▶ _SOURCE DATA_:
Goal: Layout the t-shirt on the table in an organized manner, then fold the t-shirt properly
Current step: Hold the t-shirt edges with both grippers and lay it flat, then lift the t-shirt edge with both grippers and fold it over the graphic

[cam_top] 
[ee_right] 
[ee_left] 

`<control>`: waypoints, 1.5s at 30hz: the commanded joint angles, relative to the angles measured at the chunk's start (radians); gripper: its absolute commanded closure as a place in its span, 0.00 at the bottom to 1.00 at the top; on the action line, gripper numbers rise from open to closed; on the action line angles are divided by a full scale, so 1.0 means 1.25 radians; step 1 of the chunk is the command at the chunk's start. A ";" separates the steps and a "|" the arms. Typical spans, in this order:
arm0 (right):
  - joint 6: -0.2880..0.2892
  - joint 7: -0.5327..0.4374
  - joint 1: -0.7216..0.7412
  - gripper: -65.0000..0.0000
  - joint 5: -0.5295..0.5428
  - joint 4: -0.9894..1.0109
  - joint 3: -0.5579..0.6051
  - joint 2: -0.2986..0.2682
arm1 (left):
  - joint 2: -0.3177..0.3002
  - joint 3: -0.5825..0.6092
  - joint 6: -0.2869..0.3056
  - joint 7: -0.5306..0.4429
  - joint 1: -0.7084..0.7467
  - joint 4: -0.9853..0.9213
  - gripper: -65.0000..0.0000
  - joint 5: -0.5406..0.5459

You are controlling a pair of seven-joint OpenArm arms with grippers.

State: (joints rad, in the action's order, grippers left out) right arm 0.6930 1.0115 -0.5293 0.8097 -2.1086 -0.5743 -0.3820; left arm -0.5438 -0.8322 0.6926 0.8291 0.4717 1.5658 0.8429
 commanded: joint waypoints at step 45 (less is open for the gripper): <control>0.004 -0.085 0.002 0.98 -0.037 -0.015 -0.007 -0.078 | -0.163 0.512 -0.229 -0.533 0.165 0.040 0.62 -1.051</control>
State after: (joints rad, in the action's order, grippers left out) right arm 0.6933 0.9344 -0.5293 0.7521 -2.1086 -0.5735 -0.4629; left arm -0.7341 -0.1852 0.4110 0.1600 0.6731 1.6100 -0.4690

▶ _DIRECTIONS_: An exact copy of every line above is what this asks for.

▶ _ANSWER FOR THE TASK_:
Goal: Layout the t-shirt on the table in an organized manner, then fold the t-shirt properly
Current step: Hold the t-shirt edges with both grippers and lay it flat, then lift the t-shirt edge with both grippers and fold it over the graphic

[cam_top] 
[ee_right] 
[ee_left] 

`<control>`: waypoints, 1.5s at 30hz: the commanded joint angles, relative to the angles measured at the chunk's start (radians); gripper: its absolute commanded closure as a place in its span, 0.00 at the bottom to 1.00 at the top; on the action line, gripper numbers rise from open to closed; on the action line angles are divided by a full scale, so 1.0 means 1.25 radians; step 1 of the chunk is the command at the chunk's start. A ";" separates the steps and a "|" the arms. Typical spans, in this order:
arm0 (right):
  - joint 6: -0.2880..0.2892
  - joint 7: -0.5327..0.4374
  - joint 1: -0.7216..0.7412
  - gripper: -65.0000..0.0000
  - joint 5: -0.5295..0.5428
  - joint 4: -0.9894..1.0109
  - joint 3: -0.5579..0.6051
  - joint 2: -0.2986..0.2682
arm1 (left):
  - joint 2: -0.3177..0.3002
  - joint 3: -0.5825..0.6092
  - joint 6: -0.2869..0.3056
  - joint 7: -0.5306..0.4429
  - joint 1: -0.7084..0.7467
  - joint 4: -0.9853..0.9213
  - gripper: -65.0000..0.0000
  - joint 5: -0.5406..0.5459

You are controlling a pair of seven-joint OpenArm arms with grippers.

State: (joints rad, in the action's order, grippers left out) right arm 0.6930 1.0115 -0.5293 0.8097 -2.1086 -0.5743 -0.3820; left arm -0.5438 -0.8322 0.6926 0.8291 0.4717 1.5658 0.8429
 commanded: joint waypoints at step 45 (less is open for the gripper): <control>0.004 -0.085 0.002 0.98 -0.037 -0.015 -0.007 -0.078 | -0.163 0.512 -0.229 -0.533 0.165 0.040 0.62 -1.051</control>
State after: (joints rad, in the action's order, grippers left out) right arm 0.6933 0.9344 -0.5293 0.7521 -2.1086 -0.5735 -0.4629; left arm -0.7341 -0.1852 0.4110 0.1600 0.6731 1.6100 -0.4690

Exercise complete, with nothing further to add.